Se fondant sur cette remarque de son maître Descartes : « Il est malaisé, en ne travaillant que sur les ouvrages d’autrui, de faire des choses fort accomplies », Claveau fit intelligemment table rase du passé, intelligemment parce qu’il ne garda que ce qu’il était raisonnable de garder. «J'ai la certitude, écrivait-il voici plus de 30 ans, que la voiture aérodynamique est irréalisable à partir du châssis classique. » C’est pourquoi il créa et baptisa la «coque» «ensemble des éléments assemblés en un bloc homogène pour réaliser la forme aérodynamique. » Ainsi, il se fit architecte.

Prenant la parole devant les membres de la Société des ingénieurs de l'automobile, à Paris, le 18 octobre 1932, Emile Claveau, qui avait déjà conçu des voitures de course et de tourisme logiques, «cartésiennes», en 1923, et qui exposa dès cette époque ses travaux révolutionnaires au Salon français de l'automobile, déclarait: «J'ai toujours considéré, dans une voiture, que le principal organe n'était ni le moteur, ni tel ou tel autre dispositif mécanique mais, bien plus simplement, le siège du passager. (...) En effet, de quoi s'agit-il?
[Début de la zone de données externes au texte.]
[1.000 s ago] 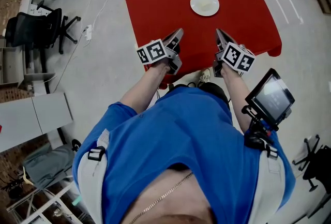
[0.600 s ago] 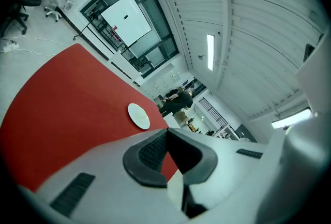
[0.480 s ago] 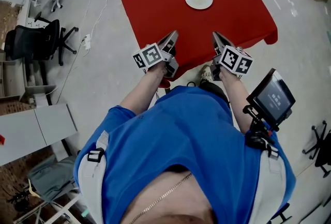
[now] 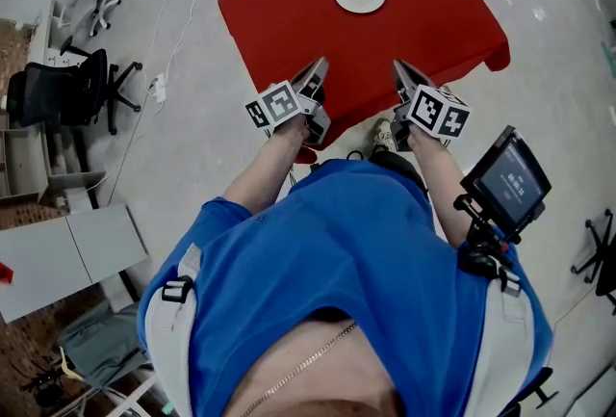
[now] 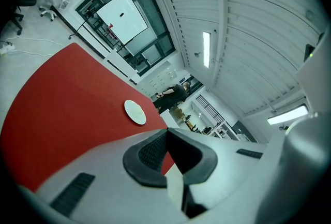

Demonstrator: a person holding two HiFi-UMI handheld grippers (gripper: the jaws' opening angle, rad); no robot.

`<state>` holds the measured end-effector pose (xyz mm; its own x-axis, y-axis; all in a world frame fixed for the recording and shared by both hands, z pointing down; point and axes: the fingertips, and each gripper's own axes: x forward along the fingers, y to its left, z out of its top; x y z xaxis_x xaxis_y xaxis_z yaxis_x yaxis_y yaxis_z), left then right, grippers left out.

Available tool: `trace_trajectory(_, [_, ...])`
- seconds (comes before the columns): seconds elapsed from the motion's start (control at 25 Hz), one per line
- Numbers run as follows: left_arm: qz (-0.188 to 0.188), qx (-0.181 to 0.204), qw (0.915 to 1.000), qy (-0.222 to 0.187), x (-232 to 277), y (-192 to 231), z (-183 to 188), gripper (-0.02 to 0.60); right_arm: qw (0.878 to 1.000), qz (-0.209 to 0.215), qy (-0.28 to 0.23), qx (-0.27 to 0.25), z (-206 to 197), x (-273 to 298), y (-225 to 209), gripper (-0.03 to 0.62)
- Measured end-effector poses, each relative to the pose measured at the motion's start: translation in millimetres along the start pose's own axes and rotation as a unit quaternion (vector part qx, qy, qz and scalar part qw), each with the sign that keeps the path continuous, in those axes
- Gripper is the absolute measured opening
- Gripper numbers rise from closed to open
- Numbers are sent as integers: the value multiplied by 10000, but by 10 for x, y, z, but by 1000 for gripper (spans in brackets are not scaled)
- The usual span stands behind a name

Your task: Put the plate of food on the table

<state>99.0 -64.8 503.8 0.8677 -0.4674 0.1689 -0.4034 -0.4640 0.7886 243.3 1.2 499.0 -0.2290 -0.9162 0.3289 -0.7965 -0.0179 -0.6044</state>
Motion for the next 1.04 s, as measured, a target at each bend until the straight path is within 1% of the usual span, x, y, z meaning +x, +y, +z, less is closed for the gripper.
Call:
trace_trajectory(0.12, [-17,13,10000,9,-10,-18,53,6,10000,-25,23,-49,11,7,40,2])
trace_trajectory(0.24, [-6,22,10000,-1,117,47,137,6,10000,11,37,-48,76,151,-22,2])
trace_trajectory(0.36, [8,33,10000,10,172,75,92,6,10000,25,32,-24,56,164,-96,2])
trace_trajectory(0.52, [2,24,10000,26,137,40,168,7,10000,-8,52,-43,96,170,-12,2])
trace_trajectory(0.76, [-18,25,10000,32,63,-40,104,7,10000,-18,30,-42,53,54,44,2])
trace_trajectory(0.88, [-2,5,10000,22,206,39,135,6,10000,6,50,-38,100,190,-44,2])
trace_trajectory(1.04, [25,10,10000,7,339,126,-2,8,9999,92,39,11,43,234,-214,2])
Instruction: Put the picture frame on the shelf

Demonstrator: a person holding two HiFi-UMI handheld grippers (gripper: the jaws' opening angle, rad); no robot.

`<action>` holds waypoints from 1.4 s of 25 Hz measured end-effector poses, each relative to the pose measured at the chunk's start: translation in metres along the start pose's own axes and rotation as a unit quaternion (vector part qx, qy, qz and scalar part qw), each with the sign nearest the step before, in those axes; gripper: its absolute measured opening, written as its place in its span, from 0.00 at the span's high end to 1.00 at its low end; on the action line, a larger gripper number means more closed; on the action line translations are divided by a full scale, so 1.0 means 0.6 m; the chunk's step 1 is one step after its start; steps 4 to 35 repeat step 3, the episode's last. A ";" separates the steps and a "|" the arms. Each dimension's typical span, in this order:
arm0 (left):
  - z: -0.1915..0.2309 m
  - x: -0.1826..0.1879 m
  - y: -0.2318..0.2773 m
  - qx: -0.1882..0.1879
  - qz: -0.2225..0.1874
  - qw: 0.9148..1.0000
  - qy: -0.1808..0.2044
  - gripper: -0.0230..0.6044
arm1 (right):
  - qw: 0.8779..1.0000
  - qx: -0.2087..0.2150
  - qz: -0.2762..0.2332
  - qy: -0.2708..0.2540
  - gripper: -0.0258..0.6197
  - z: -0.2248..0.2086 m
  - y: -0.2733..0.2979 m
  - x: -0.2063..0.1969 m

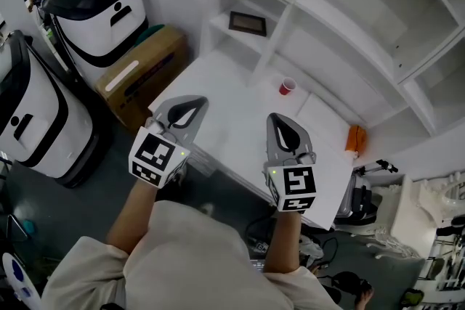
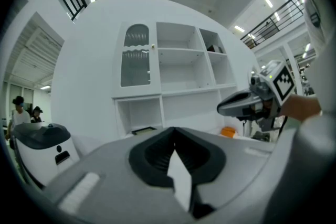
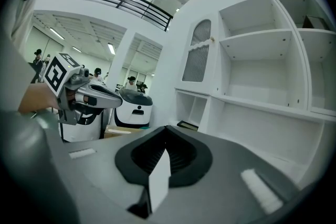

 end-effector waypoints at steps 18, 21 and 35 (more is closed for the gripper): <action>0.003 -0.006 0.005 0.000 0.001 1.000 0.001 0.96 | 1.000 -0.001 -0.001 0.001 0.95 -0.002 0.005 -0.004; 0.003 -0.006 0.005 0.000 0.001 1.000 0.001 0.96 | 1.000 -0.001 -0.001 0.001 0.95 -0.002 0.005 -0.004; 0.003 -0.006 0.005 0.000 0.001 1.000 0.001 0.96 | 1.000 -0.001 -0.001 0.001 0.95 -0.002 0.005 -0.004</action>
Point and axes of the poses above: the fingertips, and each gripper's own axes: y forward along the fingers, z to its left, x out of its top, the point moved 10 cm from there along -y, backward along the fingers, and after that the axes turned 13 degrees about x, right-handed, at the moved point
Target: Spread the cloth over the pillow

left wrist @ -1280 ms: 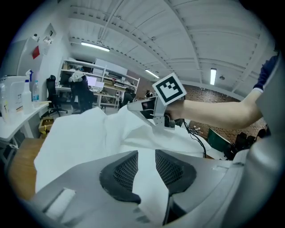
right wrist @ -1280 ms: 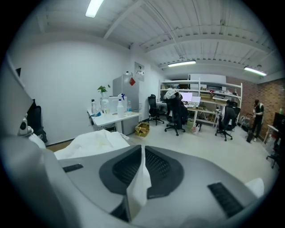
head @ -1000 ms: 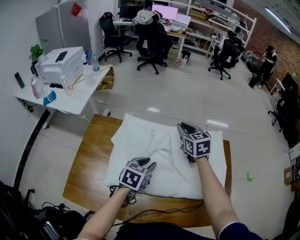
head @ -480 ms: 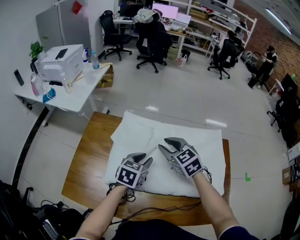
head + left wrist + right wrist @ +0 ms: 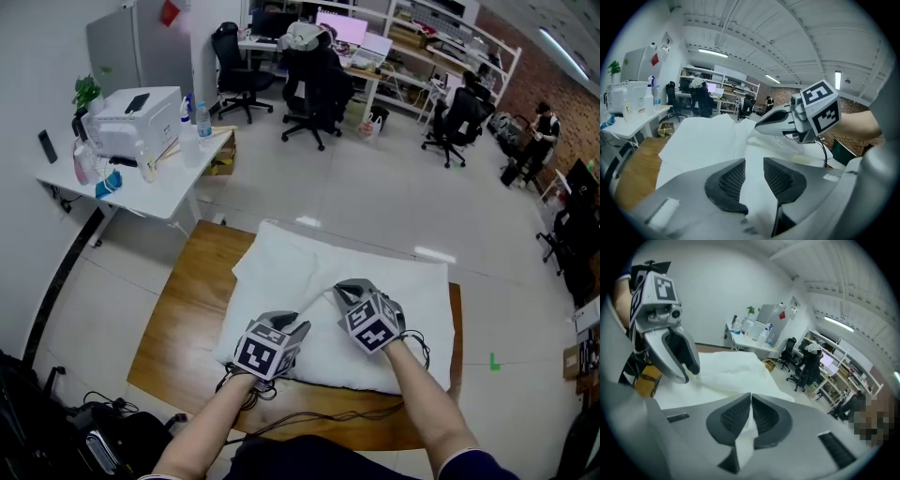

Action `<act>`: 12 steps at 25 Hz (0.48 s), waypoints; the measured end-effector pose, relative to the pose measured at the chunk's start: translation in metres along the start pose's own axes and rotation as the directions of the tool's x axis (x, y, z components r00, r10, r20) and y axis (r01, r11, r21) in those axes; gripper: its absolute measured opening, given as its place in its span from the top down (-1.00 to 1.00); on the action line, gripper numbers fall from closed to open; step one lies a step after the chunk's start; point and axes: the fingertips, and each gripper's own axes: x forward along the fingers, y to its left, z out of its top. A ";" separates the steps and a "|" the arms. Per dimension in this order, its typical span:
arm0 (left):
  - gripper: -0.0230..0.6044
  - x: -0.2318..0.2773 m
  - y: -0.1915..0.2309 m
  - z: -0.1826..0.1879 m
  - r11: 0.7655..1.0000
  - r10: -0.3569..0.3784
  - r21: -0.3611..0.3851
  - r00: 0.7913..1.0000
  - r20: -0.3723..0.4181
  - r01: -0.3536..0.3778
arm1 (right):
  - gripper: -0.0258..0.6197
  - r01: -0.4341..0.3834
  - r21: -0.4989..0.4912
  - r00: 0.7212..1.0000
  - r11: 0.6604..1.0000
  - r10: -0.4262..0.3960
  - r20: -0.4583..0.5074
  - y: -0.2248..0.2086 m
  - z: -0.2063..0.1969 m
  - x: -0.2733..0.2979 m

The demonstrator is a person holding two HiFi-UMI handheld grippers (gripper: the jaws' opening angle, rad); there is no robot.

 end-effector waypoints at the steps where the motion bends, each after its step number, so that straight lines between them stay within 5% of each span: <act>1: 0.52 -0.001 -0.003 -0.002 1.000 -0.013 -0.002 1.000 -0.001 0.013 | 0.88 -0.007 0.047 0.999 0.999 0.006 0.035 -0.001 0.007 -0.007; 6: 0.52 0.003 -0.030 -0.012 0.992 -0.126 -0.003 0.991 -0.034 0.126 | 0.88 -0.074 0.189 0.969 0.979 0.025 0.245 -0.002 0.053 -0.050; 12: 0.52 -0.014 -0.009 -0.004 0.997 -0.055 -0.059 0.998 0.040 0.057 | 0.88 -0.155 0.254 0.926 0.955 0.051 0.373 0.022 0.087 -0.086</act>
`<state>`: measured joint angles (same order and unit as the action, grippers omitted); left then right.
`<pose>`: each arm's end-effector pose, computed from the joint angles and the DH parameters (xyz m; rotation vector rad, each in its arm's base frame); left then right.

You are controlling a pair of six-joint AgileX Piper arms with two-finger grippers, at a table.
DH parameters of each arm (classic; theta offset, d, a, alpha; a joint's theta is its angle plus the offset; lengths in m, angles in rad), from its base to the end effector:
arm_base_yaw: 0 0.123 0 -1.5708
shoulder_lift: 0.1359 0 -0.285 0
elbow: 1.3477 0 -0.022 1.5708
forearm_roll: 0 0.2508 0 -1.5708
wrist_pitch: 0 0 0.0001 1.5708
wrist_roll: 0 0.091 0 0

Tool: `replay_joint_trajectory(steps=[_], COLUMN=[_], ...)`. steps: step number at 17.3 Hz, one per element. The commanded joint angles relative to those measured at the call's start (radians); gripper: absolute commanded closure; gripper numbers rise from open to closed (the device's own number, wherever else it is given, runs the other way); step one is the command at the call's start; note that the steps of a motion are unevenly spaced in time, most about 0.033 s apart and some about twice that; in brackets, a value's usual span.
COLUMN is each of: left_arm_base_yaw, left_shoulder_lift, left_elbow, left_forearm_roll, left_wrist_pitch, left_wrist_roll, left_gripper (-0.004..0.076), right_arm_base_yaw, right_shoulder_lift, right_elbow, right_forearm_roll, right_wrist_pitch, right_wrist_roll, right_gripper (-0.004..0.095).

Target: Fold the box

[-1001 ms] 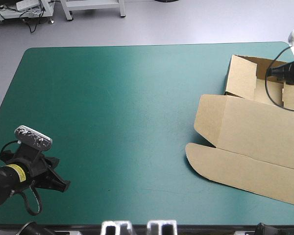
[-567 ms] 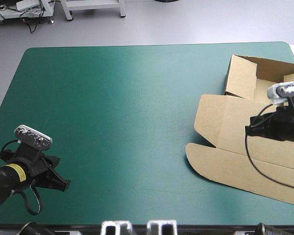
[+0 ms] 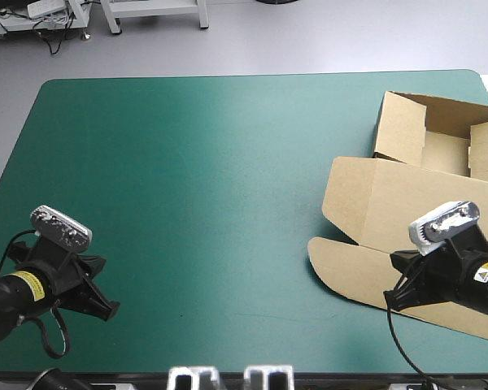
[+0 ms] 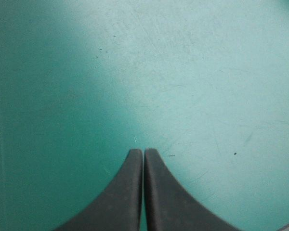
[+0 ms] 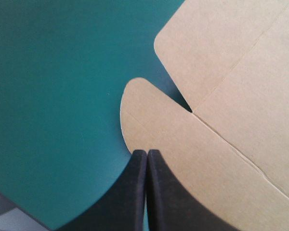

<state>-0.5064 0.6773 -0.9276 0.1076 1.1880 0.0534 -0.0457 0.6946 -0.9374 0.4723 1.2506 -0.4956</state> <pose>0.0860 -0.0373 0.3659 0.6701 2.3200 -0.0688 0.0915 0.0352 0.3719 -0.5322 2.3126 0.3668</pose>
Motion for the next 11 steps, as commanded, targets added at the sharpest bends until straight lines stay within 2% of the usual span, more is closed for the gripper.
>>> replay_joint_trajectory(steps=[1,4,6,11], left_arm_base_yaw=[-0.007,-0.007,-0.007,-0.007], left_shoulder_lift=[0.003,0.005,-0.001,-0.003], left_elbow=[-0.022,-0.010,0.039,0.190], left_forearm_roll=[-0.008,-0.012,-0.029,-0.101], left_wrist_pitch=[-0.057,-0.002,0.005,-0.098], left_wrist_roll=[0.066,-0.024,-0.053,-0.073], left_gripper=[0.0731,0.0731,0.0733,0.0733], right_arm_base_yaw=[0.117,0.178,0.178,0.178], right_shoulder_lift=[0.001,0.001,-0.001,-0.005], right_elbow=[-0.020,-0.020,-0.014,0.094], right_forearm_roll=[-0.056,-0.113,-0.141,-0.136], right_wrist_pitch=[-0.002,-0.002,-0.002,-0.002], right_wrist_roll=[0.029,0.072,0.106,0.106], right_gripper=[0.0926,0.0926,0.0926,0.0926])
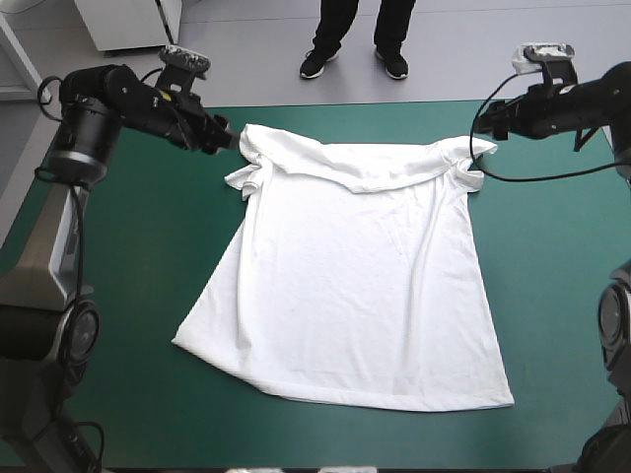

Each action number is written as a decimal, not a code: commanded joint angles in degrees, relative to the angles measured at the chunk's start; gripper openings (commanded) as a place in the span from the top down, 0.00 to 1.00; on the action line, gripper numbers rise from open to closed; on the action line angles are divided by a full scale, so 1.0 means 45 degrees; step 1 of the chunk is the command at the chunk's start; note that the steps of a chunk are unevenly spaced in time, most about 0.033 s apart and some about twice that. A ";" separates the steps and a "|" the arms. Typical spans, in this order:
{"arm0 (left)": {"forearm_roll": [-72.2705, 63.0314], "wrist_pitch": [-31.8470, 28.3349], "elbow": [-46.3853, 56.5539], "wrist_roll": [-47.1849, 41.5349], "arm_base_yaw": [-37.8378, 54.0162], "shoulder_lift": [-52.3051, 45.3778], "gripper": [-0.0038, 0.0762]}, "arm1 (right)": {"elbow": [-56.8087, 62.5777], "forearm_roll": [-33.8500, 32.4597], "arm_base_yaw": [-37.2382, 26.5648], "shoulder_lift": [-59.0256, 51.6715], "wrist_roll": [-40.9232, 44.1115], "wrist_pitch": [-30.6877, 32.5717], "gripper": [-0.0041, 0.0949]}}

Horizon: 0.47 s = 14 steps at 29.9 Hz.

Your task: Fold the cloth

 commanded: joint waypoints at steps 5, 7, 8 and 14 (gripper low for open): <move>0.0739 0.0245 0.5387 -0.0465 -0.0011 -0.3855 0.40 | 0.5180 -0.0826 0.0425 -0.4287 -0.0311 -0.1163 0.26; 0.0979 0.0265 0.6805 -0.0465 -0.0011 -0.4626 0.40 | 0.6480 -0.1593 0.0912 -0.5446 -0.0288 -0.1527 0.26; 0.1124 0.0213 0.7552 -0.0465 -0.0011 -0.5038 0.40 | 0.7153 -0.1967 0.1214 -0.6009 -0.0158 -0.1777 0.26; 0.1778 -0.0487 1.1184 -0.0732 -0.0011 -0.6820 0.40 | 1.0214 -0.3805 0.3416 -0.8250 0.1577 -0.2250 0.26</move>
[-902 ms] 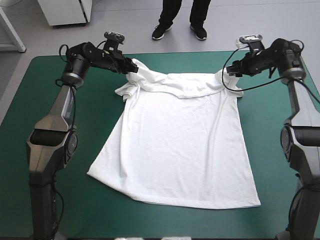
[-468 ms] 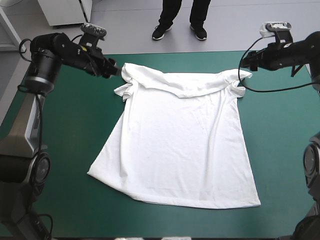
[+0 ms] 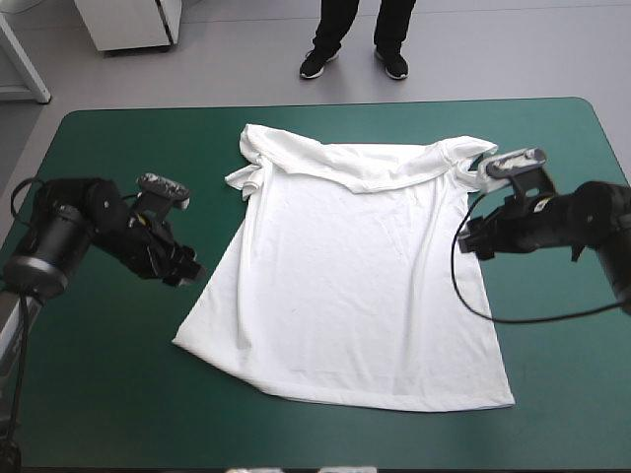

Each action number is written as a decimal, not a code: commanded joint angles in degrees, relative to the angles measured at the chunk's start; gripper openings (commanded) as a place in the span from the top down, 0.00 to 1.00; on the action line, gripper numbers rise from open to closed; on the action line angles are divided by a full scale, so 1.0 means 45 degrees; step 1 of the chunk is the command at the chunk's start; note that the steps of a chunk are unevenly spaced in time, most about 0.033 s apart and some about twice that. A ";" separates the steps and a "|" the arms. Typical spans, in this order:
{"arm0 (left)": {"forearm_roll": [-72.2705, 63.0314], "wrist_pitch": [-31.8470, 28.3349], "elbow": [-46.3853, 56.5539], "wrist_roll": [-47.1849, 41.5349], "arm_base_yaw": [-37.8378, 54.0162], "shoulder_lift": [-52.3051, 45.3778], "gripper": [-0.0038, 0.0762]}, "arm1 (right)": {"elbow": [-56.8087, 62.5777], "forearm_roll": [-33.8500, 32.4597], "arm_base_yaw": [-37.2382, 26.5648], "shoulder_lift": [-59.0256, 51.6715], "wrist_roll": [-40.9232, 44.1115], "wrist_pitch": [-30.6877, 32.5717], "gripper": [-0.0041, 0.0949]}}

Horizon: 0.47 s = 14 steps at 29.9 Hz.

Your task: Fold the cloth

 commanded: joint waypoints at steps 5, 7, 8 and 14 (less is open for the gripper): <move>0.0892 -0.1712 0.3271 -0.0242 -0.0011 -0.1566 0.40 | 0.2003 -0.2105 0.1807 -0.1636 0.1788 0.0058 0.26; 0.0999 -0.2047 0.3977 -0.0242 -0.0011 -0.1598 0.40 | 0.2199 -0.2138 0.1836 -0.1674 0.1810 0.0082 0.27; 0.0999 -0.2255 0.4303 -0.0193 -0.0011 -0.1572 0.40 | 0.2235 -0.2138 0.1899 -0.1694 0.1781 0.0082 0.27; 0.1047 -0.3233 0.5316 -0.0182 -0.0011 -0.1394 0.40 | 0.2235 -0.2011 0.1921 -0.1729 0.1781 0.0031 0.28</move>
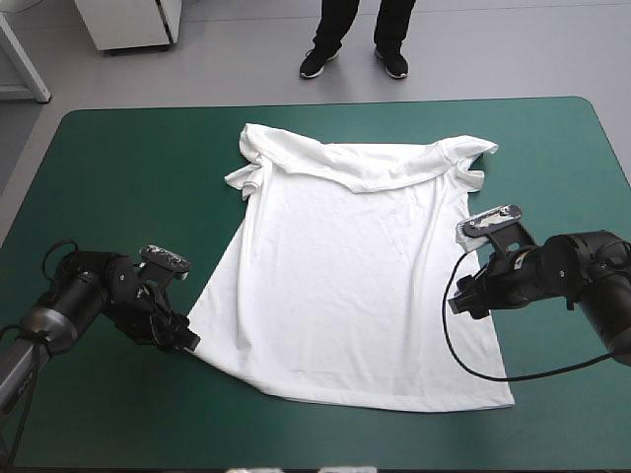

Quel est le but de l'automobile? Eh bien! contrairement à ce que paraissent croire certains, si l'on en juge par leurs travaux, le but de l'automobile, c’est de transporter des voyageurs et non pas de transporter de la mécanique, si brillante soit-elle ! » Les années ont donné raison à Claveau ; lentement, difficilement, hélas. Nous ne saurions conclure sans remémorer à nos lecteurs la participation si judicieuse de Walter Gropius à cet immense et merveilleux édifice qu’est le véhicule automobile.

Tout comme Claveau se rapproche des théories de Le Corbusier sur la maison — parce que la voiture, c'est un deuxième domicile, ambulant celui-ci — Gropius songe à la ligne, à l'aérodynamique, au confort. Le cabriolet Adler, dessiné en 1930 dans le style du Bauhaus, avec sièges très confortables et convertibles en véritables lits, est un jalon important dans l’évolution de l’automobile.

Une évolution critiquable, certes, mais somme toute positive, surtout si on la compare à celle de la maison. Il y a, aujourd'hui, des milliers de gens qui sont mieux assis dans leurs voitures que chez eux. La haute conjoncture, comme on dit, tend à réparer cette absurdité, mais dans le home roulant, comme dans l'habitation fixe, les architectes ne sont pas au bout de leur mission qui, d'ailleurs, est (comme la science et le progrès) sans fin.